* **Data excerpt**:

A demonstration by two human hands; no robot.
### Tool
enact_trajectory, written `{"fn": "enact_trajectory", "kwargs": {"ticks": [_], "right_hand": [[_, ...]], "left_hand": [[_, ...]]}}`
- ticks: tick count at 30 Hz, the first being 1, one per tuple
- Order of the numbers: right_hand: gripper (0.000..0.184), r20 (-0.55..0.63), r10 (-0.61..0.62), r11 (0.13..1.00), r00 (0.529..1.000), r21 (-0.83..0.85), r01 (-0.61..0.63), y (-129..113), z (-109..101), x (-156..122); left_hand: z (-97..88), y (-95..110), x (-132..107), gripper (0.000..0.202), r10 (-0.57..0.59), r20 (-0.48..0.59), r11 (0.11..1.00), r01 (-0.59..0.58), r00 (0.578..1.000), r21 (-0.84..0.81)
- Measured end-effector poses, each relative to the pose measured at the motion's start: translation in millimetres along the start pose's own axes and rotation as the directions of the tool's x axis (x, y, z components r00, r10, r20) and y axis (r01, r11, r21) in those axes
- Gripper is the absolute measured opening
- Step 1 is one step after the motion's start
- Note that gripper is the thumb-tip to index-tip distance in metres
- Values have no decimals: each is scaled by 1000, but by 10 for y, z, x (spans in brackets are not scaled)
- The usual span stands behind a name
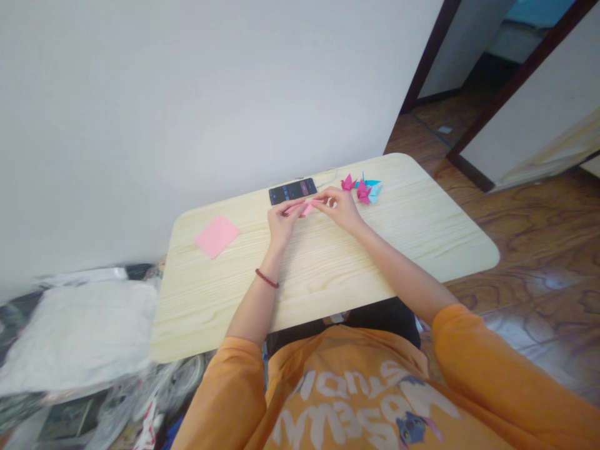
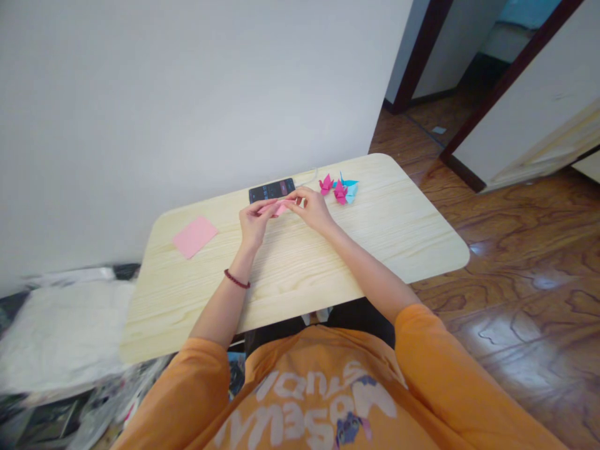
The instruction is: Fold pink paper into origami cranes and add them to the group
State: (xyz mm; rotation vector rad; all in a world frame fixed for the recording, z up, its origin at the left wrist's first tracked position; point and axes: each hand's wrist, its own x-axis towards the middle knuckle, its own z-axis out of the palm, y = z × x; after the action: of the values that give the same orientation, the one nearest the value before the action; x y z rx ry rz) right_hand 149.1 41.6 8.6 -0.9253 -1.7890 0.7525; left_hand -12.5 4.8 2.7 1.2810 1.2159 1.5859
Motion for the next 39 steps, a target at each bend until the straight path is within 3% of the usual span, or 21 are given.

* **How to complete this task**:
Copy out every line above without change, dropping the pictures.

* **Answer**:
A demonstration by two human hands; no robot.
### Tool
enact_trajectory, written `{"fn": "enact_trajectory", "kwargs": {"ticks": [_], "right_hand": [[_, ...]], "left_hand": [[_, ...]]}}`
- ticks: tick count at 30 Hz, the first being 1, one per tuple
- Order of the numbers: right_hand: gripper (0.000..0.184), r20 (-0.55..0.63), r10 (-0.61..0.62), r11 (0.13..1.00), r00 (0.529..1.000), r21 (-0.83..0.85), r01 (-0.61..0.63), y (-129..113), z (-109..101), x (-156..122); left_hand: z (-97..88), y (-95..110), x (-132..107), gripper (0.000..0.202), r10 (-0.57..0.59), r20 (-0.48..0.59), r11 (0.11..1.00), r01 (-0.59..0.58), r00 (0.578..1.000), r21 (-0.84..0.81)
- Measured end-effector poses, each relative to the pose measured at the motion's start: translation in millimetres along the start pose's own axes and rotation as the directions of the tool's x axis (x, y, z components r00, r10, r20) and y axis (r01, r11, r21) in those axes
- Gripper is the absolute measured opening
- Step 1 is one step after the motion's start
- Note that gripper is the thumb-tip to index-tip distance in metres
- Values have no decimals: each is scaled by 1000, but by 10 for y, z, x (spans in brackets are not scaled)
- The usual span stands behind a name
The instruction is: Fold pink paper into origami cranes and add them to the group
State: (xyz mm; rotation vector rad; all in a world frame fixed for the recording, z up, its origin at the left wrist's first tracked position; point and axes: each hand's wrist, its own x-axis towards the middle knuckle, its own z-axis out of the palm, y = z × x; after the action: of the values that give the same orientation, the one nearest the value before the action; x y z rx ry rz) right_hand 149.1 41.6 8.6 -0.9253 -1.7890 0.7525; left_hand -12.5 4.8 2.7 1.2810 1.2159 1.5859
Motion for the next 39 steps, a target at each bend until the straight path is within 3% of the usual span, or 21 are given.

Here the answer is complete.